Jump to content

Is the RPi5 suitable for paring with an FPGA?

Recommended Posts

Is the RPi5 suitable for paring with an FPGA?

You may have noticed that the latest generation of RPi5 uses an asic, referred to
as a Southbridge, for IO. All of the IO, Ethernet, USB connectivity etc. are implemented
in the RP1 Southbridge whic is connected to the BCM2712 processor though a 4-lane PCIe
Gen2 interface. This makes it substantially different from the RPi4 or RPi3
boards. So you might be wondering if the new version can be connected to an FPGA. That
is a question that I decided to investigate for myself.

The RPi5 has a single lane PCIe Gen2 ( perhaps even a Gen 3 ) header on it that someone
will eventually create an FPGA add-on board for. Most people will want to use that interface
as a higher performance alternative to the SD card.

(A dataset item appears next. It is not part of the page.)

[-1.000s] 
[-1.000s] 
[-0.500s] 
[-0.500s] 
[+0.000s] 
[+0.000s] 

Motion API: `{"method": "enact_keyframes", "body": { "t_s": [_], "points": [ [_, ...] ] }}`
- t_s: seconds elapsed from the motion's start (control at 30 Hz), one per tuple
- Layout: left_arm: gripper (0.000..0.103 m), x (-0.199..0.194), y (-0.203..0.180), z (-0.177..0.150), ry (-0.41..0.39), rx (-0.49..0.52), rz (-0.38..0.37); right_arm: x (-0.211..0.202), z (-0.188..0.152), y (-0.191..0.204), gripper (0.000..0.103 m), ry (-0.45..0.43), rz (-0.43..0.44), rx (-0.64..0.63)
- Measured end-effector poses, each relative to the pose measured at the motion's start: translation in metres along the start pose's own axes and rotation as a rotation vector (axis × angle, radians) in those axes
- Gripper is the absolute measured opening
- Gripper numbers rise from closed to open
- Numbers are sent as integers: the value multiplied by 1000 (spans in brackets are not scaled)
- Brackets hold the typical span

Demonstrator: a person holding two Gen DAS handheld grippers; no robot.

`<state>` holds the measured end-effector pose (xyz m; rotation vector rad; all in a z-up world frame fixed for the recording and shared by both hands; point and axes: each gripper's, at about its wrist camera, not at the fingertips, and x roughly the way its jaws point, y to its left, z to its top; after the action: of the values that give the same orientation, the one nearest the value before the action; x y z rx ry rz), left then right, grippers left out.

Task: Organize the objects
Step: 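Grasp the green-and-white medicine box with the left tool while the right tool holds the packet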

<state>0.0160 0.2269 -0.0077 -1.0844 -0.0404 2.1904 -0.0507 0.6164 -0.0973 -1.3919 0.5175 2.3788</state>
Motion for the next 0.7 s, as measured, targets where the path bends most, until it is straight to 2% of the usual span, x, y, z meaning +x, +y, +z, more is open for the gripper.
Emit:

But the RPi3 and RPi4 could always
connect to an FPGA board using a USB 2.0 bridge device like the FT2232H supporting synchronous
245 mode operation. I've done this and performance for the RPi3 and RPi4 is OK for moving
small blocks of data between the processor and the FPGA. As the amount of data being transported
increases the performance drops off considerably, unlike an x86_64 processor.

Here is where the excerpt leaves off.